L’enjeu est de reprendre une place d’acteur dans son quotidien. Cela peut passer par une attention portée à ses valeurs: l’amitié, la créativité, la famille, le respect des rythmes de chacun ou la qualité d’une rencontre.

Le bien-être numérique ne consiste pas à répondre à tout, tout de suite. Il repose aussi sur la possibilité de laisser une place à l’absence, à l’intériorité et à la relation incarnée.

Le livre pour aller plus loin

Trop connectés pour être heureux de Claire Dahan s’adresse à celles et ceux qui s’interrogent sur leur addiction aux écrans, leur dépendance au smartphone ou leur rapport aux réseaux sociaux.

À travers une approche de psychologie clinique, l’autrice met des mots sur des situations devenues courantes: consulter son téléphone de façon répétée, attendre une réponse avec anxiété, souffrir du silence numérique, rechercher l’approbation en ligne ou se sentir moins présent auprès de ses proches.
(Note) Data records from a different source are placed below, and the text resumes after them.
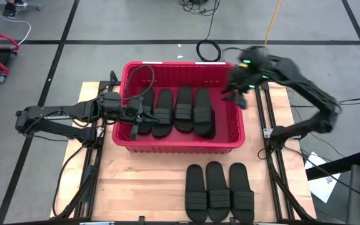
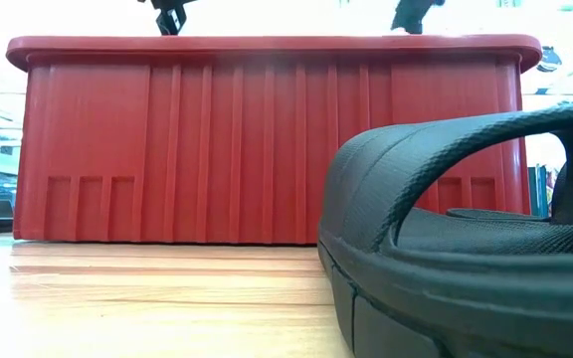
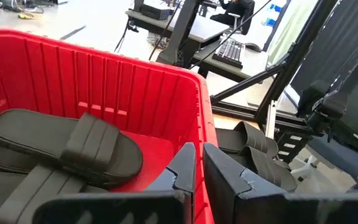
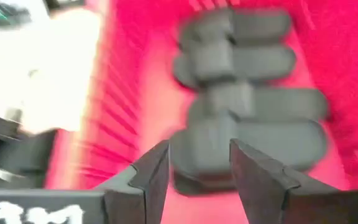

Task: Pick and place slides into bin
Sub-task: Put the black slide into the red bin

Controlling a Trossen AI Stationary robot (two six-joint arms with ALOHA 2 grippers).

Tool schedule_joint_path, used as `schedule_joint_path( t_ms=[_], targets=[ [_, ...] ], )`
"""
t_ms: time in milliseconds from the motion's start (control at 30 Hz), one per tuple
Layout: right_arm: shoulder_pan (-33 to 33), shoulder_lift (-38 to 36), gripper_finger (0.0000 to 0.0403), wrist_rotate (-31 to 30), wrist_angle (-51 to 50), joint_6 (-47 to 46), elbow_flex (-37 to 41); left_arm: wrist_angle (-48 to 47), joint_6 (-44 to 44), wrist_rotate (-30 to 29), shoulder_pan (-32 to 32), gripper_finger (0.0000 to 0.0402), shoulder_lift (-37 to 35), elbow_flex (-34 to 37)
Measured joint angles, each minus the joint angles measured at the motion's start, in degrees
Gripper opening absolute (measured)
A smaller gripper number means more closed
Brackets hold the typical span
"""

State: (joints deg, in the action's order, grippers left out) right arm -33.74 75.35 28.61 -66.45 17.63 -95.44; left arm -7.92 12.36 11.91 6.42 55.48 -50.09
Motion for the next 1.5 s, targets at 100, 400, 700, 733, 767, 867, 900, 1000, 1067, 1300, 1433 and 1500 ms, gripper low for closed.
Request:
schedule_joint_path(
  t_ms=[100, 400, 700, 733, 767, 867, 900, 1000, 1067, 1300, 1433, 1500],
  targets=[
    [2.72, -7.53, 0.0159, 5.55, 0.32, -5.79, -0.39, -0.02, -1.55, 0.06, 0.00, 0.0026, 0.00, 0.00],
    [23.63, -14.47, 0.0159, 2.47, -2.18, -36.96, -0.39, -3.20, -7.98, 0.10, 0.00, 0.0026, -0.02, 0.00],
    [44.90, -14.01, 0.0160, -0.08, -8.36, -46.92, 9.51, -4.37, -6.84, 0.16, 0.00, 0.0026, -0.02, 0.00],
    [46.52, -14.25, 0.0160, -0.06, -7.18, -46.82, 11.69, -3.78, -5.59, 0.15, 0.00, 0.0026, -0.02, 0.00],
    [48.03, -14.67, 0.0160, -0.03, -5.67, -46.31, 13.97, -3.38, -4.49, 0.15, 0.00, 0.0026, -0.02, 0.00],
    [51.43, -16.36, 0.0160, 0.13, -2.16, -45.20, 21.79, -1.64, -2.30, 0.13, 0.00, 0.0026, -0.02, 0.00],
    [52.16, -16.97, 0.0160, 0.14, -0.63, -45.20, 24.54, -1.10, -1.56, 0.04, 0.00, 0.0026, -0.02, 0.00],
    [54.03, -20.01, 0.0160, 1.20, 6.67, -46.61, 33.20, 0.41, 0.29, -1.27, 0.00, 0.0026, -0.02, 0.00],
    [55.02, -22.50, 0.0160, 2.60, 13.17, -49.28, 38.67, 0.81, 1.13, -2.08, 0.00, 0.0026, -0.02, 0.00],
    [62.23, -25.89, 0.0160, 6.41, 35.25, -58.75, 54.20, 0.94, 2.34, -4.47, 0.00, 0.0026, -0.02, -0.01],
    [64.54, -25.83, 0.0160, 5.68, 41.04, -62.05, 58.61, 0.93, 2.70, -4.49, 0.00, 0.0026, -0.02, 0.00],
    [65.00, -25.83, 0.0160, 4.86, 42.87, -63.47, 60.17, 0.94, 2.70, -4.49, -0.02, 0.0026, -0.02, 0.00]
  ],
)
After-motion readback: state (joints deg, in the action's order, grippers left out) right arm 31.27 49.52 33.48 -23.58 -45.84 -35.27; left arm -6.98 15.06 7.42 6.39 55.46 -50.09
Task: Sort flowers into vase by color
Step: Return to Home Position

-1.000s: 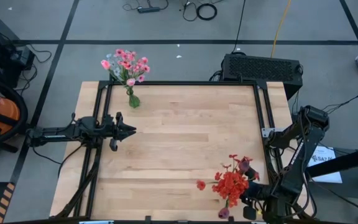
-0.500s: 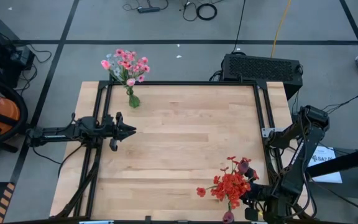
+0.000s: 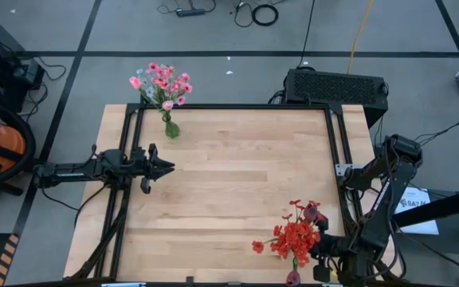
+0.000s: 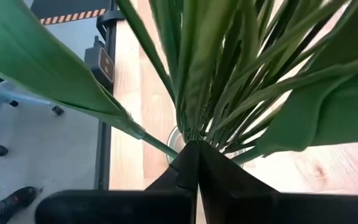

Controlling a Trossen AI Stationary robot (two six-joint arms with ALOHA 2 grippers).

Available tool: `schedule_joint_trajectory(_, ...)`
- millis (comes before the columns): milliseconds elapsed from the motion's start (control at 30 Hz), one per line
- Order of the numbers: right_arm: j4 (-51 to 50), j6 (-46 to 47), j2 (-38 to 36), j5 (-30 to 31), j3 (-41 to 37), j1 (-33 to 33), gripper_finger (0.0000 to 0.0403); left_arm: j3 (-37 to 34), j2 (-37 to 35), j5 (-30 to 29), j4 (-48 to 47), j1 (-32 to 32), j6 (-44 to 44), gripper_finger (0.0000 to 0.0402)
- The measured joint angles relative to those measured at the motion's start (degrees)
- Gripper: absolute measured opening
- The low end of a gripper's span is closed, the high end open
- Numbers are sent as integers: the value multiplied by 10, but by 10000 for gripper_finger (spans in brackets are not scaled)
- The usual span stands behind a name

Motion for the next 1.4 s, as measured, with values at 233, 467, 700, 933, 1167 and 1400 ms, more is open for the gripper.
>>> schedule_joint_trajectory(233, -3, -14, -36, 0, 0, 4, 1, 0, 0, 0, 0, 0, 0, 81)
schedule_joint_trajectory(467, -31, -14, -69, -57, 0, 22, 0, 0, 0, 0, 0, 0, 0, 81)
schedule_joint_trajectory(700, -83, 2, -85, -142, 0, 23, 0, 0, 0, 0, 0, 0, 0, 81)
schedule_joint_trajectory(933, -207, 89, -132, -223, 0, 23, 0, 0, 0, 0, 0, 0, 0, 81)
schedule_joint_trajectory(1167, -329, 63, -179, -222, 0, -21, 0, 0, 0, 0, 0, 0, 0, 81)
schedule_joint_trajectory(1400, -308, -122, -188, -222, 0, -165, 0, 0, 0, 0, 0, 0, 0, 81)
Le livre aide à regarder ces usages sans jugement. Il propose de comprendre les besoins relationnels, les peurs et les croyances qui peuvent se cacher derrière l’hyperconnexion, afin de retrouver une utilisation plus consciente du numérique.

Découvrir le livre

Les écrans ont transformé notre manière de communiquer, d’attendre et de chercher la présence des autres. Ils peuvent maintenir le contact, mais aussi rendre les silences plus lourds, l’attention plus fragile et les relations plus incertaines.

Dans Trop connectés pour être heureux, Claire Dahan met en lumière ce paradoxe: jamais les moyens de se joindre n’ont été aussi nombreux, sans que cela garantisse pour autant de se sentir relié. Son analyse invite à regarder nos habitudes numériques avec plus de nuance, en prêtant attention à ce qu’elles révèlent de nos besoins, de nos peurs et de notre rapport au lien.

Le livre rappelle enfin qu’une relation ne se mesure ni au nombre de messages, ni à la rapidité d’une réponse, ni aux réactions recueillies en ligne. Il offre des pistes pour remettre de la place à l’attente, à l’intériorité et à la présence réelle, sans faire du numérique un adversaire.